### WHAT THE TASK REQUIRES
Each line below that contains the word "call" must be copied.

### RAW DATA
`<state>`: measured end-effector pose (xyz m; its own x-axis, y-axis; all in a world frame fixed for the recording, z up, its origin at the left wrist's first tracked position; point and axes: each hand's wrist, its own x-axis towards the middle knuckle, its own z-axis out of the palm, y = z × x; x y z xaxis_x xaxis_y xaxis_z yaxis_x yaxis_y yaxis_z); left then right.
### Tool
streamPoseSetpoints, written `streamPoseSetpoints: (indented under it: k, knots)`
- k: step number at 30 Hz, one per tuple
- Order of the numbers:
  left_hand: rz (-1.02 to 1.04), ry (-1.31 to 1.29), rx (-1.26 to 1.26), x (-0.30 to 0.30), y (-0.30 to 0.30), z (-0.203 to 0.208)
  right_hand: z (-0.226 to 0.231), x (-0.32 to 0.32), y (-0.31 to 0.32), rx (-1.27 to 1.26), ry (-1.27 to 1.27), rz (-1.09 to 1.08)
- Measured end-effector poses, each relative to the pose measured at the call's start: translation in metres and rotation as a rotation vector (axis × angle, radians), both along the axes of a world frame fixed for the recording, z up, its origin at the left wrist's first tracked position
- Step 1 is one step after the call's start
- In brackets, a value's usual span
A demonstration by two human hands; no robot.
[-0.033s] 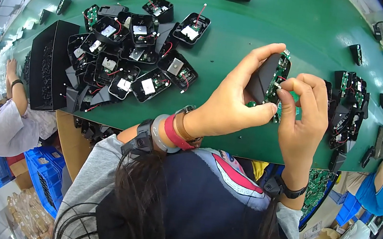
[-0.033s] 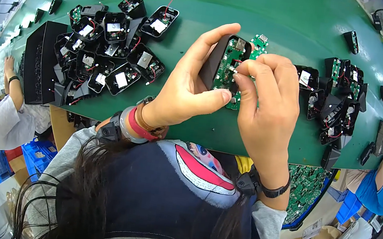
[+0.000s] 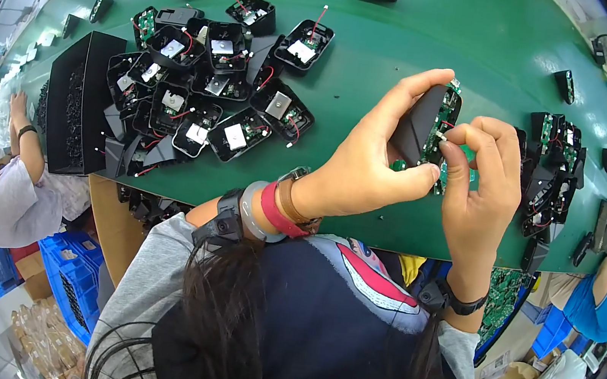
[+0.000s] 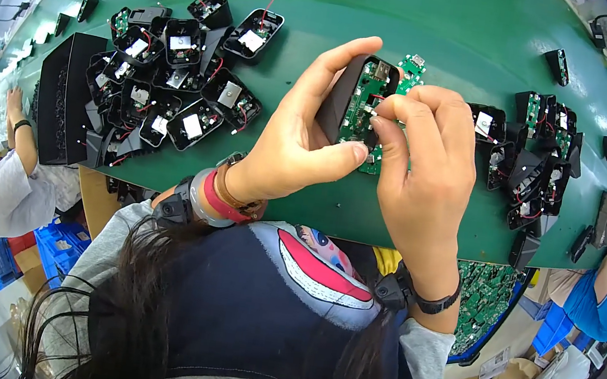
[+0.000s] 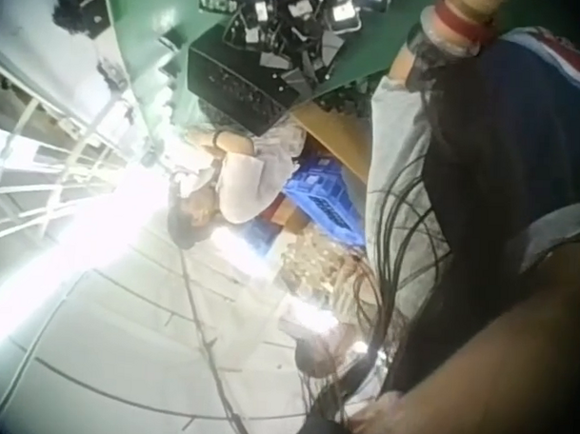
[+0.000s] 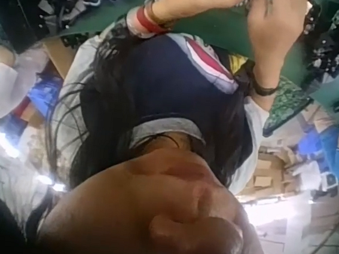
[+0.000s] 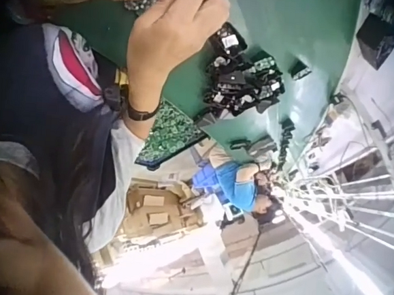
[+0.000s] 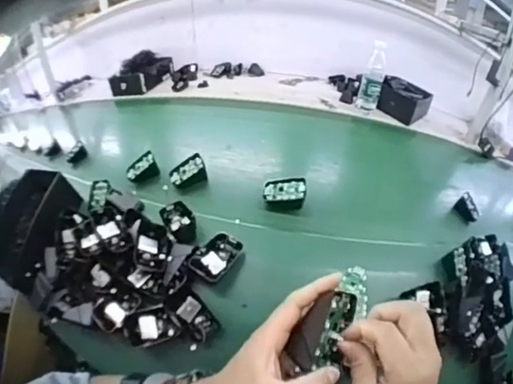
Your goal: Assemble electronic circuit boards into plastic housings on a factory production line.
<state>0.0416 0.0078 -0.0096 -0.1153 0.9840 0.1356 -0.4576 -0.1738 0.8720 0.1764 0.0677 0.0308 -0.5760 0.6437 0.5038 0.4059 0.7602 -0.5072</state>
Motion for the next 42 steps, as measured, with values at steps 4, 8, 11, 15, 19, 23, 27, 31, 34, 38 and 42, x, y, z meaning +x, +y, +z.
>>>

### RESPONSE BOX
- Measured end-effector poses, each relative to the pose measured at the call's start: translation in metres and rotation as a rotation vector (axis × angle, radians), both along the axes of a world frame fixed for the recording, z up, its origin at the left wrist's first tracked position
- Step 1 is one step after the call's start

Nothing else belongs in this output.